I confess I'm besotted with "Call the Midwife," the British series on PBS, now in its second season. It's based on the memoirs of a woman named Jenny Lee, who served as a young nurse-midwife in the slums of London in the late 1950s. What's so great about it? The usual stuff that makes a British series so appealing--the writing, the period costumes...those accents! But what draws me to the show is the portrayal of Jenny and the other nurses, pedaling around London on their bicycles to deliver babies and tend to the sick and poor. The nurses are knowledgeable and technically expert in matters of health, but equally interested in every other aspect of their patients' lives. Mother not bonding with baby? Elderly shut-in seeming lonely? Back on their bikes go the nurses. The show is like a fantasy of what nursing is like.
Except it's no fantasy. Park the bikes, lose the accents and the funny hats, and the nurses with whom I work are not so very different from Jenny Lee and her comrades.
I wrote a column a while back in which I wondered aloud about whether there's a fundamental difference between doctors and nurses. I'd discussed this question with several physicians, nurses, and nurse practitioners, and we agreed that while the role of the nurse (and the difference between that role and a doctor's) is not quite as easy to define as it was in, say, Jenny Lee's day, there is something distinctive about nurses. The closest I felt I came to pinning that down was to say that the nurse is often the health professional most intimate with the patient's experience of illness. Often that involves spending more time with the patient than the doctor does--that's true in the hospital--but, more than that, it's a mindset in which nothing about the patient is outside of the nurse's realm of concern. After the column appeared, one nurse who wrote me offered this analogy to express that concept: the doctor is the "architect," she said, but the nurse is the "project manager."
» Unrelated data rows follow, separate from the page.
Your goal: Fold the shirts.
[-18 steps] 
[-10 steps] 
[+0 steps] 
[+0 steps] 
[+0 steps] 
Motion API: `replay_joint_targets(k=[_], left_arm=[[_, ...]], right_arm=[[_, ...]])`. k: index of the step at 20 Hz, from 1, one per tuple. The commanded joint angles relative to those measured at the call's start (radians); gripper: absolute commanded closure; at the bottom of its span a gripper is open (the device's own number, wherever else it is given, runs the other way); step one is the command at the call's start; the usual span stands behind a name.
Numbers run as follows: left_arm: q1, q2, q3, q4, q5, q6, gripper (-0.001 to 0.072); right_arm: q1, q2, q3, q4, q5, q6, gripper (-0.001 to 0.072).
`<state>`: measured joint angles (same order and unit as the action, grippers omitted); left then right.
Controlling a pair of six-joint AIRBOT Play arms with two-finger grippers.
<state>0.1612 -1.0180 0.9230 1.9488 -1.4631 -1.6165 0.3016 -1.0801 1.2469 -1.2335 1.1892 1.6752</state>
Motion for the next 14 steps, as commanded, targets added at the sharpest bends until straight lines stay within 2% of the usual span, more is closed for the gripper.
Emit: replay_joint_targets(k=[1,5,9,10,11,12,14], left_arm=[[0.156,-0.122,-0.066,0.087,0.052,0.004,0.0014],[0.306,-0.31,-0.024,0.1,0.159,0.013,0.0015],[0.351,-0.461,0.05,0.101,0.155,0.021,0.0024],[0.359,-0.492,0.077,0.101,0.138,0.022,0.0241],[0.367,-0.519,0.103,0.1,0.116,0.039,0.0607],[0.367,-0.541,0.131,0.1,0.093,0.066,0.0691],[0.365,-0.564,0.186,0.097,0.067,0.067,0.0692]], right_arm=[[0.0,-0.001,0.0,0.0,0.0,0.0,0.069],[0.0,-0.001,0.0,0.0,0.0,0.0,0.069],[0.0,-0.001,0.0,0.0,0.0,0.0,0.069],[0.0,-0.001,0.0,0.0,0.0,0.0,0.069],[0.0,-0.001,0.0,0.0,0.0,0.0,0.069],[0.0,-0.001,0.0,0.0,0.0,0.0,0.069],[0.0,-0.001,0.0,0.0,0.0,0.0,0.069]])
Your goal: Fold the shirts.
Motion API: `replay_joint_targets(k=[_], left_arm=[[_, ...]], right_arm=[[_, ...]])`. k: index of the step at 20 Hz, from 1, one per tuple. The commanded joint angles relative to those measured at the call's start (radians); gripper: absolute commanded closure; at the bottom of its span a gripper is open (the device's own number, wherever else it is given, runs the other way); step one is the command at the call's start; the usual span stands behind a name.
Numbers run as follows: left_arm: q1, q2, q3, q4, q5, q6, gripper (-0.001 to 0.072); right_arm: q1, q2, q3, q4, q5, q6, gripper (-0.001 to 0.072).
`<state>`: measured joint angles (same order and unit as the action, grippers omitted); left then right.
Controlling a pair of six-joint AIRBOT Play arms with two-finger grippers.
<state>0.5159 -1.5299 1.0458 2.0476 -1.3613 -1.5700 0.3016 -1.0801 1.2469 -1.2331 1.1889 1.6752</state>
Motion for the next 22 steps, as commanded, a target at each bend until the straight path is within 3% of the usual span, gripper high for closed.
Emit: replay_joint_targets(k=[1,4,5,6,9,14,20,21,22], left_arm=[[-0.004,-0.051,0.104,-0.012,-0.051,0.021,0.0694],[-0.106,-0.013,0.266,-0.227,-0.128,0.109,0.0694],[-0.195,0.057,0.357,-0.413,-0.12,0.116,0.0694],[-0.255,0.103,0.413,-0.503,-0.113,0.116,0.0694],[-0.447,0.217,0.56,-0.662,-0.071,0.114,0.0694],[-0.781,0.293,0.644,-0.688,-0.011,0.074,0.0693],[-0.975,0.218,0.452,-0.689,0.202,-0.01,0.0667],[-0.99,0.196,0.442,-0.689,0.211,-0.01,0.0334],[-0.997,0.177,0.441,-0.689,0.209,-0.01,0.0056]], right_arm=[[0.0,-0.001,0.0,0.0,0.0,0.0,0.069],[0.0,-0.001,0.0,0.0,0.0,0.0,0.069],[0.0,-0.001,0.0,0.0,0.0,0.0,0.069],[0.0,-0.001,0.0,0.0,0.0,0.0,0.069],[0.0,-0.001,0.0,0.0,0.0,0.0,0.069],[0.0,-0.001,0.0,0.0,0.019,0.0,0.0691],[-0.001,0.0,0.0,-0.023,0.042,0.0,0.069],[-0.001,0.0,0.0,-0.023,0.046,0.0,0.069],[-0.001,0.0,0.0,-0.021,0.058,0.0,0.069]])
I thought that was pretty good, but this week, National Nurses Week, I have the chance to pass along something better. Every year, each nurse in my practice is asked to write an account of a particularly moving interaction with a patient. It's meant to be a personal narrative, not necessarily to be shared, but this year our nursing director found her colleagues' writings so moving that she printed them out and gave a copy to every member of our practice. With the nurses' permission, I'm excerpting some of their accounts below, edited for space and with the names of patients changed to protect their privacy:
I have been a nurse [here] for just about one year. My training and experience was mainly in pediatrics. I was excited for the change but wondered how I would manage the older, more complicated patients. Over the past year I have developed a particularly strong relationship with two elderly sisters, Jane, age 99 and Elizabeth, age 94. Elizabeth has some memory problems so Jane has assumed all responsibility for Elizabeth's medical care. I was able to see what a struggle it was for Jane to get Elizabeth to the office. In September Jane called me very concerned about how she was going to get Elizabeth her flu shot. She did not qualify for visiting nurse services. I told Jane I would come to their house and give them both the vaccine. They were so grateful for that small gesture. From then on Jane and I have developed a strong relationship. She feels that she can call me for any concern she has about Elizabeth. I call from time to time to check up on them. Sometimes I think Jane just wants someone to talk to and I do my best to be a kind ear. While it might not always be a nursing related call, listening to my patients is a key part of my job.
Jim could be bit abrasive and tough. He was a man in his 70s who spoke loudly and abruptly about all the things that upset him. He seemed sad and aggravated by everything. I introduced myself and let him know that he could call me any time he needed anything. Jim called for the first time about a week later and when I returned his call he went on a tirade about how he had to wait 20 minutes. Once he calmed down I gave him my direct number. Since that day Jim has called me several times a week and I realized that this simple gesture made a huge impact on his day. This was the beginning of a beautiful friendship.
The "intangible" factors are important. I feel it is important for me to understand the patients and vice versa so I can help them plan their care. I will often ask, "How are things at home?" "Who do you live with?" "How did you and your husband meet?" I find that asking these personal questions bridges a connectedness to the patient. It bothers me that the personal touch is often forgotten. Visits are often based on the provider's agenda, not the patient's. Life is so stressful that I feel people need this more than ever and I try to provide this in every visit. There isn't a day that goes by that I do not feel a sense of privilege to be part of these patients' lives.
This week, or any week, tell the nurses you know that you feel the same way about them. Sure it's a "small gesture," but nurses know better than anyone what a big thing that can be.